The central point which needs to be clarified, in our view, is whether an offer of a self-funded SHP constitutes a bar to accessing the Exchanges and the tax credits. We ask that HHS and Treasury revise the Proposed Rule such that self-funded SHPs do not qualify as minimum essential coverage for the purposes of Exchange eligibility (whether offered to student- employees, such as teachers and faculty assistants at some public universities, or to non- employed students).
A second point on which we ask for clarification relates to the internal rules of colleges and universities. Even if HHS and Treasury were to rule that self-funded SHPs do not count as minimum essential coverage, some colleges and universities could issue policies which prevent their students from taking advantage of Exchange and subsidy provisions. The Harvard University Student Health Plan (HUSHP) is instructive in this regard. Harvard does not consider insurance obtained through the Massachusetts Health Safety Net—an already operating, state- legislated exchange and subsidy program—or through Commonwealth Care—the Massachusetts insurance programs for low-income individuals—sufficient to waive enrollment in HUSHP. This leaves Harvard students, regardless of income level or employment status, unable to benefit from exchange and subsidy provisions offered in Massachusetts.
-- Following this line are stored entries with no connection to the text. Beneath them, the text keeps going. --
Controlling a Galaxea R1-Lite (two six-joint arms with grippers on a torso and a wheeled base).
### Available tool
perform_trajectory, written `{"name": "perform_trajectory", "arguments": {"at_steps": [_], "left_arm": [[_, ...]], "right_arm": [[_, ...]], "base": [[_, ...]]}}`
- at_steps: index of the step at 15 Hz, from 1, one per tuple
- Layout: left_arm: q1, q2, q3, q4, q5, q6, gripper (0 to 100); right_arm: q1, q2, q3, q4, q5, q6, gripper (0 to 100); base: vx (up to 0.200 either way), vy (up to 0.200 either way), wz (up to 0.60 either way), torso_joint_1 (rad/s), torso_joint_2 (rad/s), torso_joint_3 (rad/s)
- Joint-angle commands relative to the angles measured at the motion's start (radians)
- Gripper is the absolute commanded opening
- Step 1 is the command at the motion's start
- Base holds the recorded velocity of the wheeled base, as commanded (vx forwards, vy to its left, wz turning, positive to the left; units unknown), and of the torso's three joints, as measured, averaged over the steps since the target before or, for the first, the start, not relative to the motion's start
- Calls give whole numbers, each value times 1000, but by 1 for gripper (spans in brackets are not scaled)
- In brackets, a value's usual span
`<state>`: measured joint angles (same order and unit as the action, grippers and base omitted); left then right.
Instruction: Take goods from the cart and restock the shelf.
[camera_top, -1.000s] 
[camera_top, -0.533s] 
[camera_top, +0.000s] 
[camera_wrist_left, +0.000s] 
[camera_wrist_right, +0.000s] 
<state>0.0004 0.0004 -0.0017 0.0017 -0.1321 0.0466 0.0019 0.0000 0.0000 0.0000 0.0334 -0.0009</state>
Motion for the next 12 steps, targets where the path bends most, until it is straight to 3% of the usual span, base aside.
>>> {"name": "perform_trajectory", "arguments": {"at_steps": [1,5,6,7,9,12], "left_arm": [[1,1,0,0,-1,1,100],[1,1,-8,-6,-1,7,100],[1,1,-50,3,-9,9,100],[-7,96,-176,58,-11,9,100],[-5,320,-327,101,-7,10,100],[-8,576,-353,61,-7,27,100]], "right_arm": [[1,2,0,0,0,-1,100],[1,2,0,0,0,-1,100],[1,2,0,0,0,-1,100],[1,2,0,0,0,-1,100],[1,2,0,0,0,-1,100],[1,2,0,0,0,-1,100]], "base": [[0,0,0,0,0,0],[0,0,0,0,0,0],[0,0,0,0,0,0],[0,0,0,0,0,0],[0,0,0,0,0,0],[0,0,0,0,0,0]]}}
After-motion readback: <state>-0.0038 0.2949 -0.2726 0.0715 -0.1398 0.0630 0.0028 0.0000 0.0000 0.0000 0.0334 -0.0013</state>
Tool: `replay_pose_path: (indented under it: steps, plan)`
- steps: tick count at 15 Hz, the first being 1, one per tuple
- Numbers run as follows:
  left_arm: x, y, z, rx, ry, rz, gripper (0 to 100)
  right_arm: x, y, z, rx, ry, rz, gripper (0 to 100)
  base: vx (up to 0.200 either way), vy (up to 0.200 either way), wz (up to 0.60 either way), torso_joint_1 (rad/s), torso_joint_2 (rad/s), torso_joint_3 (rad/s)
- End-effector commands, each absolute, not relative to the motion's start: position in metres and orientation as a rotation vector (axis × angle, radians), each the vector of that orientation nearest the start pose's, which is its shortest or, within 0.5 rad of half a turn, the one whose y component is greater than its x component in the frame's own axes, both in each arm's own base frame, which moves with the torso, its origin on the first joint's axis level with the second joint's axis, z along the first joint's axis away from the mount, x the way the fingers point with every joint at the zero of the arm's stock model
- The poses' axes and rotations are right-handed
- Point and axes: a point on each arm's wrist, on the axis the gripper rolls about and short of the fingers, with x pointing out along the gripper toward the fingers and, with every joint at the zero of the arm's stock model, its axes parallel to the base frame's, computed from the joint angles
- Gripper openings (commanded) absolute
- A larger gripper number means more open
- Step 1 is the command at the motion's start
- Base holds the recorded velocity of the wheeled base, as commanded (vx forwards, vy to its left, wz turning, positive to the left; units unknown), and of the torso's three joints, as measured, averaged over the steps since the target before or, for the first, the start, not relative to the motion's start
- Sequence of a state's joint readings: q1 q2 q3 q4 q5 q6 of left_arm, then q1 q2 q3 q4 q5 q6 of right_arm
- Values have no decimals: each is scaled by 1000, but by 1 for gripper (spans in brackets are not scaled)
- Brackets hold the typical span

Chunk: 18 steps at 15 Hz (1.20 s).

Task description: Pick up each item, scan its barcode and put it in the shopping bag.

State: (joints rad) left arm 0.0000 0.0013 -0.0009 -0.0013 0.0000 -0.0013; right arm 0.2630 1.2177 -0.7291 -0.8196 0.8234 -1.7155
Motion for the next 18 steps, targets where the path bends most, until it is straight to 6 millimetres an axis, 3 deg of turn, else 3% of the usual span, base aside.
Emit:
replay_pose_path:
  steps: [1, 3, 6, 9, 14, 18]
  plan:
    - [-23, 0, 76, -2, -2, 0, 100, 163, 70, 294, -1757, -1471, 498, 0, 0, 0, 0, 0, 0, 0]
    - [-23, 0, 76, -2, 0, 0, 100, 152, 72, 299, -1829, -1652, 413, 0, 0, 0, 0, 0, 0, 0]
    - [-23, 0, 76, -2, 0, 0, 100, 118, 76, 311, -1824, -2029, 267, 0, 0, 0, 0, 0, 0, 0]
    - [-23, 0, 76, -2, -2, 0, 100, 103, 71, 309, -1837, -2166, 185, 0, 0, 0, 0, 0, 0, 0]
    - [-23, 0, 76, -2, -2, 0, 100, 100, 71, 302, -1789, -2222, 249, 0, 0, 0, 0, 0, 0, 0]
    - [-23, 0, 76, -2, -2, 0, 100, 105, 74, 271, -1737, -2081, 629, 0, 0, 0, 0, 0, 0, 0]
Colleges and universities with self-funded SHPs thus could, we believe, assert a right to determine what counts as adequate health insurance for their students, and thereby circumvent the ACA. We urge HHS to instruct colleges and universities that they may not enact policies that categorically deny their students the option of purchasing insurance through the Exchanges and to direct universities to accept Exchange-based coverage as a substitute for self-funded SHPs.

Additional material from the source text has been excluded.